Recorded data

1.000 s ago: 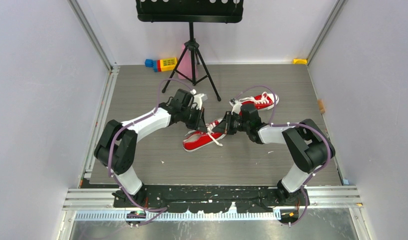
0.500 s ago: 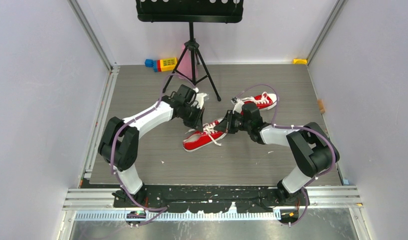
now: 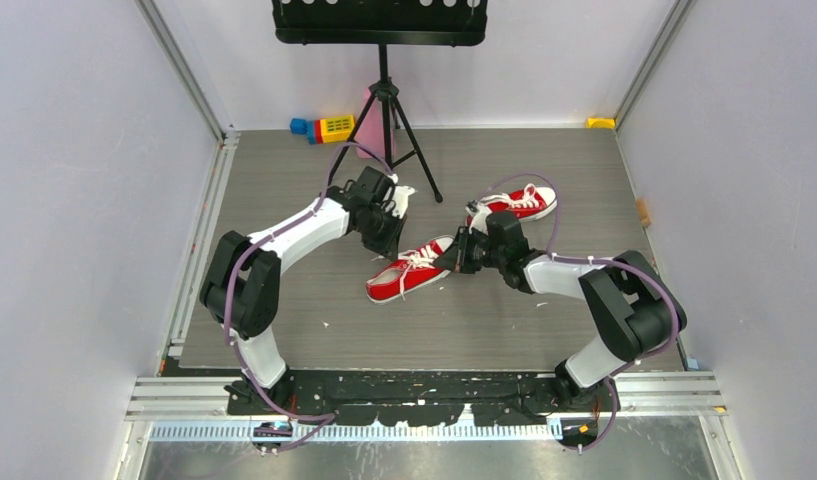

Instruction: Tie the shoes

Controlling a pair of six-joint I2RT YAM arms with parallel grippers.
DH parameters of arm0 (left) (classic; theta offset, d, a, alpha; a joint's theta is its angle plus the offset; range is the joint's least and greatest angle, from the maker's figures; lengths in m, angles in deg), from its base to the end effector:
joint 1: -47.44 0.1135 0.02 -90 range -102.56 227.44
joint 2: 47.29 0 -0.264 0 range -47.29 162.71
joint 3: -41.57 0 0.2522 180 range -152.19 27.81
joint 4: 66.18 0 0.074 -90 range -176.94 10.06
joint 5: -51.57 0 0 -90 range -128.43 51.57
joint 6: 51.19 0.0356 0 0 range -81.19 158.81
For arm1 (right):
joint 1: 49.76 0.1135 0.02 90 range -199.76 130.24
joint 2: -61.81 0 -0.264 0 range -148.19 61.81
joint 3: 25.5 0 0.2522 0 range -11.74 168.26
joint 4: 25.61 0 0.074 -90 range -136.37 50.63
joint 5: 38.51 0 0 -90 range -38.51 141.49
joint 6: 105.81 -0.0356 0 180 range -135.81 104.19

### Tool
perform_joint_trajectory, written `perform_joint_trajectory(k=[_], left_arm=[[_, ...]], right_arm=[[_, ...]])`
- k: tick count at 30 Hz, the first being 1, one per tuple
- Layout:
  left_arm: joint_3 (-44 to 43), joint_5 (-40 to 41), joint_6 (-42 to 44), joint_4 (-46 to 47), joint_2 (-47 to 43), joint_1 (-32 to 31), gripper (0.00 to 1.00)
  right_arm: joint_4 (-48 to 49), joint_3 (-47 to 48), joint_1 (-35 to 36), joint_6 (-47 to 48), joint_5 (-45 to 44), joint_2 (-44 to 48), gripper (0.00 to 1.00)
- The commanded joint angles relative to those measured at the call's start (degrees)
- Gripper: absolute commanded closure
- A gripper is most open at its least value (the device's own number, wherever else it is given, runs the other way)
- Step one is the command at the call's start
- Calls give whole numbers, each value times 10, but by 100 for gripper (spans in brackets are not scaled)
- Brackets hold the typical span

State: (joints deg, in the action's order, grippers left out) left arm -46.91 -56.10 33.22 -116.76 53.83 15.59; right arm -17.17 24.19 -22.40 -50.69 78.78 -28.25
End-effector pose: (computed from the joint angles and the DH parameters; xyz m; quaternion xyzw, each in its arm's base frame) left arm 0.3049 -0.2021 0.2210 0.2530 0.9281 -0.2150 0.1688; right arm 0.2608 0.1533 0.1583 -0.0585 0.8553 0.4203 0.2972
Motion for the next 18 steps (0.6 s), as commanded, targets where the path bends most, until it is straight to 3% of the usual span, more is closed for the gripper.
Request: perform_joint_trajectory(k=[1, 10, 18], left_arm=[[-25, 35, 17, -12, 4, 0, 100], [-41, 83, 29, -18, 39, -4, 100], [-66, 151, 23, -66, 99, -6, 100]], right_arm=[[-11, -13, 8, -6, -22, 40, 100], [-40, -22, 42, -28, -59, 37, 100], [-116, -29, 80, -58, -163, 37, 100]])
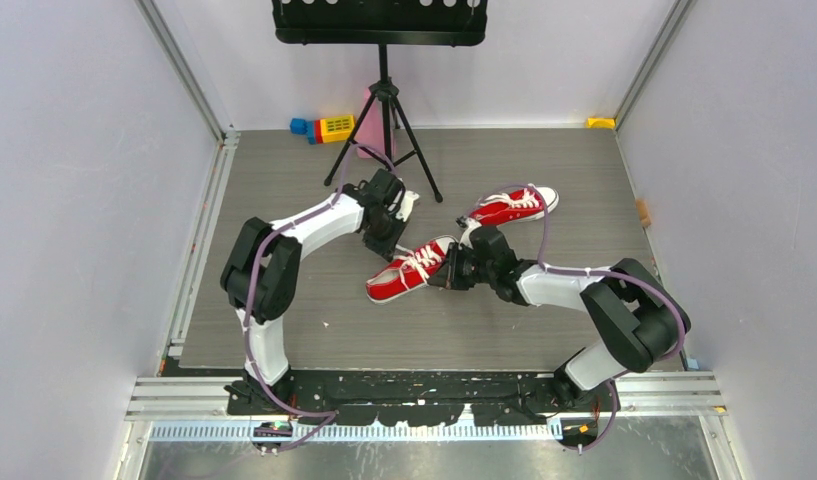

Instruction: Tie the shoes

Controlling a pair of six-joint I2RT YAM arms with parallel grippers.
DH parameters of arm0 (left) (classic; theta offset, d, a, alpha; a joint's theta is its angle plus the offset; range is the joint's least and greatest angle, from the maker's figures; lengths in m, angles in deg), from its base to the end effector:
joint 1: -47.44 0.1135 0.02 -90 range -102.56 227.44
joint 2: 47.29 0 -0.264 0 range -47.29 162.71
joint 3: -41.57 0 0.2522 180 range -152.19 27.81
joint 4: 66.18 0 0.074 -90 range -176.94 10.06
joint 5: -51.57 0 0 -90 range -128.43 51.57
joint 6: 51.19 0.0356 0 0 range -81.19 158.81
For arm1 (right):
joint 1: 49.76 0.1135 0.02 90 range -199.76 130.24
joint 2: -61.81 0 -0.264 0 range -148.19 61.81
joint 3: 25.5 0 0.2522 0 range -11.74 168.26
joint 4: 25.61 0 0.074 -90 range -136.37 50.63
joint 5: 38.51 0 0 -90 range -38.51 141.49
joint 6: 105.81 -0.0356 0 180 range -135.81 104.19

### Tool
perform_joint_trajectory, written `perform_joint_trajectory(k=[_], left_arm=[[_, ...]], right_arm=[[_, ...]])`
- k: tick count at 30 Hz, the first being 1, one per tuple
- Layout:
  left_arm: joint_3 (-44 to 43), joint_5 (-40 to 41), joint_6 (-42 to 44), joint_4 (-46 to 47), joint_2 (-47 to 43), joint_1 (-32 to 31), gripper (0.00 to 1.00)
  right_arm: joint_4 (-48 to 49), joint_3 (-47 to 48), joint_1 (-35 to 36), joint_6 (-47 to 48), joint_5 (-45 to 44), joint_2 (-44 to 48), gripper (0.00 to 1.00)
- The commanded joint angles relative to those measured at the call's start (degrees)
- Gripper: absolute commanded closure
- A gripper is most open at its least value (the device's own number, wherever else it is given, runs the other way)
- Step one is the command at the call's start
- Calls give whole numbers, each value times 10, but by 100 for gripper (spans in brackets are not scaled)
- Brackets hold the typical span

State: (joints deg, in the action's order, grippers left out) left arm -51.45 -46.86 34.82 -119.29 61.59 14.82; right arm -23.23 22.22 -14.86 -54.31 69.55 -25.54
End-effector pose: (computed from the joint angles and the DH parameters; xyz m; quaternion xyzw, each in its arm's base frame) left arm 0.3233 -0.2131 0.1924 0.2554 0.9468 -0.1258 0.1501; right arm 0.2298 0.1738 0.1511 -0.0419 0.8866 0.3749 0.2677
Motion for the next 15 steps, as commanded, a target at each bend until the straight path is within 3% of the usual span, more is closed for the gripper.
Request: perform_joint_trajectory(k=[1, 8, 15], left_arm=[[-21, 68, 5, -44, 25, 2, 100], [-12, 130, -7, -60, 34, -1, 100], [13, 169, -32, -51, 34, -11, 100]], right_arm=[[-73, -11, 5, -25, -87, 13, 100], [-210, 13, 34, -25, -212, 25, 100], [-282, 40, 75, -46, -289, -4, 100]])
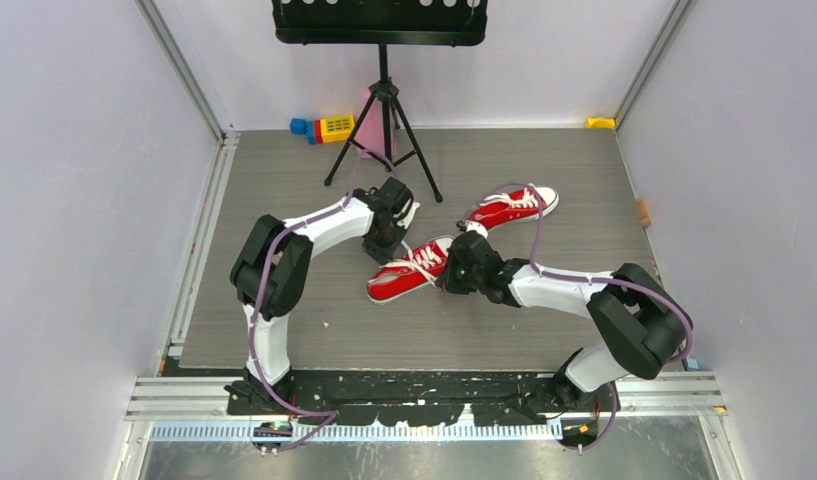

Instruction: Tie the shoes

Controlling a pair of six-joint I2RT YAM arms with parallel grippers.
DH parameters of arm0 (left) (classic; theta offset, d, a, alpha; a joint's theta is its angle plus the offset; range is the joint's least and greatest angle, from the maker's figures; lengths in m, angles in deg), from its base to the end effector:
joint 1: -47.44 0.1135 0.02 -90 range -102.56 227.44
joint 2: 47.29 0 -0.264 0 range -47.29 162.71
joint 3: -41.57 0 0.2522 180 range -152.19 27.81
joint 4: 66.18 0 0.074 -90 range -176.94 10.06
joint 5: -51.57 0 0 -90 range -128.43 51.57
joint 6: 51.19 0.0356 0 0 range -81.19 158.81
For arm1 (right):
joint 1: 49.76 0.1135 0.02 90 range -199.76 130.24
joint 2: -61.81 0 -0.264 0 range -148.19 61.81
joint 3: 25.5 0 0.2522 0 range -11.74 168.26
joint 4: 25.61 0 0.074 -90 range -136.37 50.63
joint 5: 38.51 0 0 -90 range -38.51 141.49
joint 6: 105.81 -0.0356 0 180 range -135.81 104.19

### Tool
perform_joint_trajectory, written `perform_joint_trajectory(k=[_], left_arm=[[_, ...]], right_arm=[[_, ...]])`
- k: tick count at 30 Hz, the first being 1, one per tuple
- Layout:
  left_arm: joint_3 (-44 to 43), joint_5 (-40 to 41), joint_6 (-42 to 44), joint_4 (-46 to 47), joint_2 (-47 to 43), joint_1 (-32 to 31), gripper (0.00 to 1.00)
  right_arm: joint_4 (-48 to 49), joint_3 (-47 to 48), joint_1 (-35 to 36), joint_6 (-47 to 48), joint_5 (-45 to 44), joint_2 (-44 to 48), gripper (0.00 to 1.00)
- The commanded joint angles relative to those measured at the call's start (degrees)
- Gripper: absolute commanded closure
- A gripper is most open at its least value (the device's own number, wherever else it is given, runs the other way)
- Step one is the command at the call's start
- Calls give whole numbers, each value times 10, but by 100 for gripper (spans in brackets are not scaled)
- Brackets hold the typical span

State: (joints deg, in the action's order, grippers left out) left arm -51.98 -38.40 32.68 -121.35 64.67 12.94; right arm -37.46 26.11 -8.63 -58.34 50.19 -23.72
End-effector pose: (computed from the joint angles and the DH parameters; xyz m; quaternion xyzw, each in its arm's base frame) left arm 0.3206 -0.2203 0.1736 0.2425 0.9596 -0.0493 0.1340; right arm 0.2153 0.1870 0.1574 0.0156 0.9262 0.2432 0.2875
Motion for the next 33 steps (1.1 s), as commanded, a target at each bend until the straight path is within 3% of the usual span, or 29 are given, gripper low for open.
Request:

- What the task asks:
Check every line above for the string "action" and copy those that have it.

- Solution below:
State: (joints deg, in the action's order, grippers left out) left arm -46.91 -56.10 33.22 -116.76 53.83 15.59; right arm -17.17 24.19 -22.40 -50.69 78.78 -28.25
State: (joints deg, in the action's order, grippers left out) left arm -51.45 -46.86 34.82 -119.29 61.59 14.82; right arm -23.23 22.22 -14.86 -54.31 69.55 -25.54
State: (joints deg, in the action's order, grippers left out) left arm -51.98 -38.40 32.68 -121.35 64.67 12.94; right arm -37.46 26.11 -8.63 -58.34 50.19 -23.72

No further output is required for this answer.